I was not a math prodigy in grade school. I didn’t get it until puberty hit and my mind caught on to the quantifiable methods. My math skills accelerated up until my late forties just about the time my testosterone levels began to tank. Point is the connection with brain chemistry and why some people do better than others in the math language. Even Einstein, Newton and Euler lost their production output with age. Not everyone is a star baseball player, concert musician, poet or mathematician. Abstracting numerical symbols to life’s phenomena is tough for many. Maybe math curricula should be structured to student ability. It is a challenge.

Lake Claire Boy

February 23rd, 2011

10:42 am

I have an APS middle school student in an “accelerated math” class and I have to say that I have been impressed in looking at homework assignments and tests with what appears to be the “integrated math” approach. Earlier in the school year I wondered why they seemed to be skipping around between subjects or concepts in math, but have now come to see the wisdom of an approach that forces the student to combine different concepts — algebra, geometry, fractions, decimals, etc. — to solve a problem. This approach truly does require the student to engage in more complex reasoning, problem solving, and logical common sense, rather than just rote memorization of formulas and concepts. It definitely can be harder at times, but I can see my daughter really thinking and learning to figure things out, which is neat to see.

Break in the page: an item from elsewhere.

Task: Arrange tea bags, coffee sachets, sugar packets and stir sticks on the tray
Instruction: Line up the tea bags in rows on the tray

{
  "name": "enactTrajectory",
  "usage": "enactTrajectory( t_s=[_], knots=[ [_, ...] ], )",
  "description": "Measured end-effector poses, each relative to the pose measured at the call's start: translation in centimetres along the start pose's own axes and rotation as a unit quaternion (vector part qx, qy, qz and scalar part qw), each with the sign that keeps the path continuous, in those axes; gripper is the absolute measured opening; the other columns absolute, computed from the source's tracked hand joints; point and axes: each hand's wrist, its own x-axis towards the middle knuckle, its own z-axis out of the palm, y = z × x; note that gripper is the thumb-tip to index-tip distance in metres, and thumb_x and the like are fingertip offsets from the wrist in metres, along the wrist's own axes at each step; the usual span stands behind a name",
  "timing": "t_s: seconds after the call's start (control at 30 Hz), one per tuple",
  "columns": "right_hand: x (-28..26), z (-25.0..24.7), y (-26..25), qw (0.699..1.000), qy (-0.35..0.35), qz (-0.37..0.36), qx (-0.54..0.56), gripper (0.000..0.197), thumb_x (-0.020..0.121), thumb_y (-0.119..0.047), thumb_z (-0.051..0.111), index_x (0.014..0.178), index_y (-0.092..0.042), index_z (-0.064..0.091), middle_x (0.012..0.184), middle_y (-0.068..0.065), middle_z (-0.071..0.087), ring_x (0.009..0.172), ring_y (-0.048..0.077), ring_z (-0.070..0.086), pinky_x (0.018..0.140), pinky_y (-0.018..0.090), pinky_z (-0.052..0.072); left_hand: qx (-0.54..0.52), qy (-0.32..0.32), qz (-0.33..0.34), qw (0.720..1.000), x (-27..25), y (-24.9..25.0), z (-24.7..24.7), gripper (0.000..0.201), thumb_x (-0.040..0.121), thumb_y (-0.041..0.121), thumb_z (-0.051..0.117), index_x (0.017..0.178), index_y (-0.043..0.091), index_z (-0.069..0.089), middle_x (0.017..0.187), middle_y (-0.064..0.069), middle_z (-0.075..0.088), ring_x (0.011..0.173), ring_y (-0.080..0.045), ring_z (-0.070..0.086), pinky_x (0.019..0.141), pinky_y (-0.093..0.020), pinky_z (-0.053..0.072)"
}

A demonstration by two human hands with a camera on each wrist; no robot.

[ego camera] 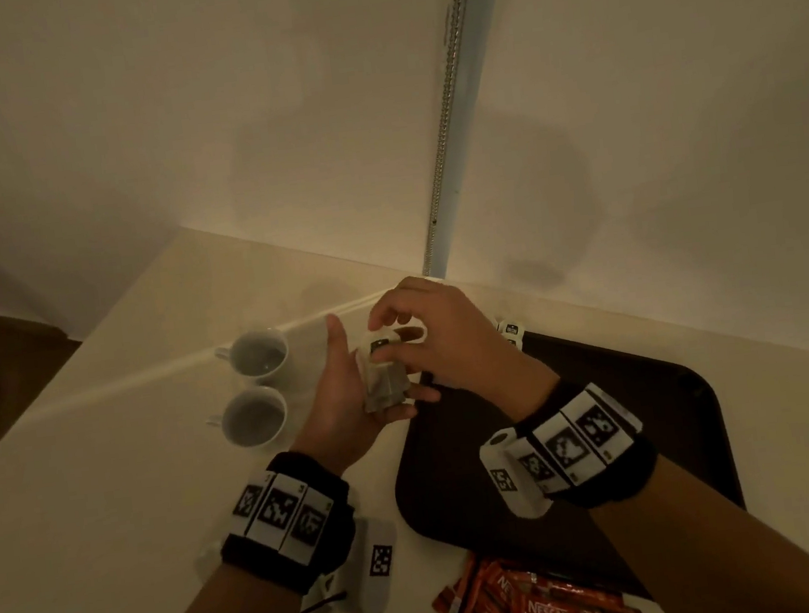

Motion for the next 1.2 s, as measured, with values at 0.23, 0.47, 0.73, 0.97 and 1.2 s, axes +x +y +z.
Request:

I recall going through the traditional progression of pre-algebra, algebra, geometry, algebra II, trigonometry, and calculus in school, and remember how sometimes when we had to recall a concept from another area of math, that we learned a year or two before, it seemed all very foggy — hard to remember something learned long ago. I also think the traditional approach made math a little more boring. The integrated math approach seems to have the potential bring it all together in a more practical and interesting way.

All that being said, I do notice that sometimes my daughter’s math homework sheets include problems that don’t seem to be as well thought out for the concepts they appear to be trying to teach — just sometimes. So I do sense that there still are some implementation bugs to be worked out. But overall I like the approach.

j4a

February 23rd, 2011

10:43 am

Bloom’s Taxonomy is very subjective and biased psycho mumbo jumbo.